If you’re looking for a tasty and nutritious nut to add to your diet, consider giving pili nuts a try.
They are flavorful, versatile, and have a variety of health benefits.
Pili Nuts is an excellent source of Vitamin B1 (Thiamine).
It also contains a good amount of Vitamin B5 (Pantothenic acid), and Vitamin B9 (Folate) and some Vitamin B2 (Riboflavin), and Vitamin B6 (Pyroxidine).
White Beans
White beans (Phaseolus vulgaris), also known as navy beans or haricot beans, are a type of legume native to South America.
They are a popular ingredient in many vegan and vegetarian dishes due to their high protein and fiber content, as well as their mild, slightly nutty flavor.
White beans are also a good source of several important nutrients, including potassium, iron, and B vitamins.
They can be enjoyed in a variety of dishes, such as white bean soup, salad, and dips.
In addition to being a nutritious food, white beans have been shown to have a number of potential health benefits.

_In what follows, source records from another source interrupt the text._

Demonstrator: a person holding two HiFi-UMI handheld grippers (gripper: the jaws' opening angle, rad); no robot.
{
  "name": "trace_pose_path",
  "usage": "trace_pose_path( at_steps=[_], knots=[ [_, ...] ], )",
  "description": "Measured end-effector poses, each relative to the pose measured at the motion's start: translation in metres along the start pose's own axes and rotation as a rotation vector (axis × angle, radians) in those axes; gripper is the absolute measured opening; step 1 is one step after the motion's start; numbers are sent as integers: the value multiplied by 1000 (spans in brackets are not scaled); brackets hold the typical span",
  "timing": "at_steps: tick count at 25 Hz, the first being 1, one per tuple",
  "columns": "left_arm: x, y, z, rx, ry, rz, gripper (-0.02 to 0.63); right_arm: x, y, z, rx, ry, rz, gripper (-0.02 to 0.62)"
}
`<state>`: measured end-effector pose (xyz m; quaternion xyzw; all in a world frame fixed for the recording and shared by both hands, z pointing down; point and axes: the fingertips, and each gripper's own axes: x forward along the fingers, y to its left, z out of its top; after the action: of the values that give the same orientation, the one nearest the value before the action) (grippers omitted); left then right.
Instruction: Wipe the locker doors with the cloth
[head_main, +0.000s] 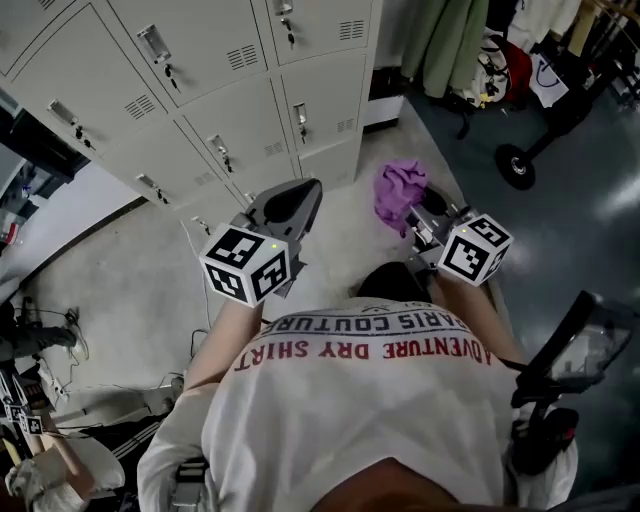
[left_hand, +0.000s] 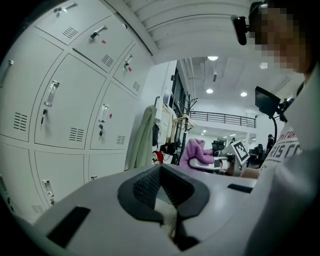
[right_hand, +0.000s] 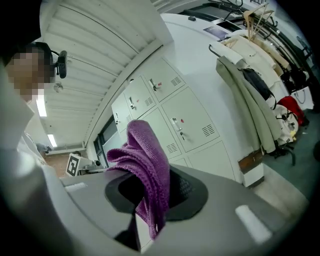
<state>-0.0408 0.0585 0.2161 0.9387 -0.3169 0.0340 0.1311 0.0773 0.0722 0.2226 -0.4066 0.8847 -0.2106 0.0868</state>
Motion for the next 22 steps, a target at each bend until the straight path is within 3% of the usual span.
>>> trace_pose_path(
  at_steps=[6,12,22],
  knots=[
    [1,23,4,-2,-8,31,3,36,-6,3,-8,15,53,71],
    [15,53,8,53,-2,73,2,79,-9,4,-50,31,155,71],
    [93,137,3,-10,7,128,2,155,-103,9,29,55,153,71]
  ],
)
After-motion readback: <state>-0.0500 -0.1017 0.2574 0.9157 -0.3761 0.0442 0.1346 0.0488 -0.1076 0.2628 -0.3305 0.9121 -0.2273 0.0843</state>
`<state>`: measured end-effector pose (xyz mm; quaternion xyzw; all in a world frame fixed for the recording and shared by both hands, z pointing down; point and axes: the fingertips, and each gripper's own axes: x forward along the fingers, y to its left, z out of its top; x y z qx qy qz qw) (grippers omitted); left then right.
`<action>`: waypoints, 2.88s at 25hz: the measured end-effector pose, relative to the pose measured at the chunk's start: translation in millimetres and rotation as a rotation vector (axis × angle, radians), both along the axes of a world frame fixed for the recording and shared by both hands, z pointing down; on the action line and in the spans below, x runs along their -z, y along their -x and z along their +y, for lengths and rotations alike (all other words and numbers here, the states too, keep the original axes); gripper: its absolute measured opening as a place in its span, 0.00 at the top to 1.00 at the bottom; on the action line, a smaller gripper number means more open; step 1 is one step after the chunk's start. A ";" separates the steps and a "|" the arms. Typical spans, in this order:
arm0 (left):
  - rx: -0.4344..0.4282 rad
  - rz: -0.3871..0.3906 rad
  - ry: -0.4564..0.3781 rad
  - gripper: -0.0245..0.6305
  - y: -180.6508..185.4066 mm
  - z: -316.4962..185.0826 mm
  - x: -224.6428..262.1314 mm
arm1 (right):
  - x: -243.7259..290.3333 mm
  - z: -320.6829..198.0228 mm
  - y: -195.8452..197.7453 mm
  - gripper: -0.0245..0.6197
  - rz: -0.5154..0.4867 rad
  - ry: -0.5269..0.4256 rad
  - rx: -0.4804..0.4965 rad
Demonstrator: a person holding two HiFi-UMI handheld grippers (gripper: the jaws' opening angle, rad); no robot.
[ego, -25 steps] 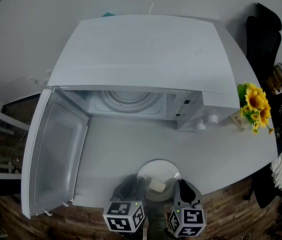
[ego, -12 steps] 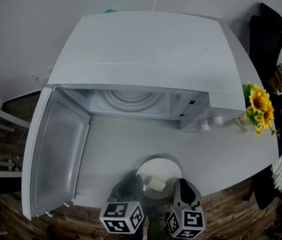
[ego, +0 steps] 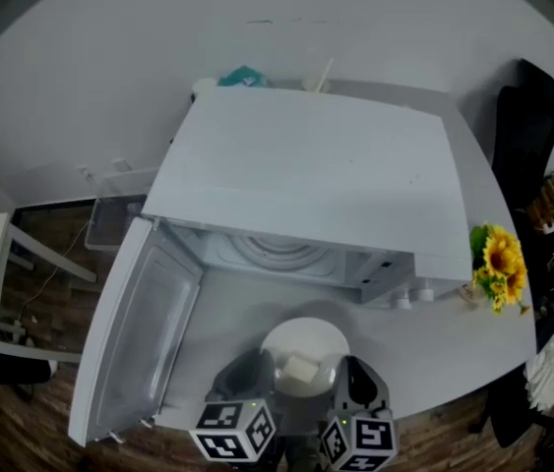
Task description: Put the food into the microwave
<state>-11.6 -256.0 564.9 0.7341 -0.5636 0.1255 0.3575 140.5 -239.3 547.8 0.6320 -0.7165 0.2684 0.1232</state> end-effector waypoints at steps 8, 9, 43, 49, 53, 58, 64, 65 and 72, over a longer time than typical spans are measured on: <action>0.059 0.017 -0.070 0.88 24.1 -51.0 31.7 | 34.3 -59.3 21.8 0.91 -0.007 -0.077 0.027; 0.066 0.018 -0.079 0.88 26.8 -57.1 35.6 | 37.3 -66.2 24.4 0.91 -0.009 -0.086 0.030; 0.193 0.062 -0.167 0.88 61.2 -182.7 29.7 | 46.0 -202.2 54.1 0.91 -0.044 -0.191 -0.036; 0.203 0.050 -0.175 0.88 61.3 -201.1 24.9 | 42.5 -217.4 55.4 0.91 0.024 -0.210 -0.074; 0.196 0.023 -0.185 0.88 59.1 -208.7 22.8 | 34.5 -222.5 53.2 0.91 0.030 -0.197 -0.089; 0.194 -0.002 -0.193 0.88 56.6 -218.7 19.5 | 29.5 -230.4 51.4 0.91 0.060 -0.185 -0.102; 0.200 -0.028 -0.186 0.88 57.1 -226.4 12.8 | 24.4 -235.8 53.0 0.91 0.088 -0.180 -0.105; 0.200 -0.031 -0.186 0.88 57.0 -227.3 12.1 | 24.1 -236.6 53.1 0.91 0.092 -0.181 -0.105; 0.199 -0.044 -0.164 0.88 55.6 -229.6 3.6 | 21.8 -243.5 54.5 0.91 0.146 -0.174 -0.092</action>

They have been linked to lower cholesterol levels and improved blood sugar control, and may also help to reduce the risk of certain types of cancer.
White Beans are an excellent source of Vitamin B1 (Thiamine), and Vitamin B9 (Folate).
They also contain a good amount of Vitamin B2 (Riboflavin), Vitamin B5 (Pantothenic acid), and Vitamin B6 (Pyroxidine) and some Vitamin K.
Pili Nuts vs White Beans Nutrition
Now that we’ve described the origin, taste, and usage of these foods, we can move to the most interesting part – comparing pili nuts vs white beans.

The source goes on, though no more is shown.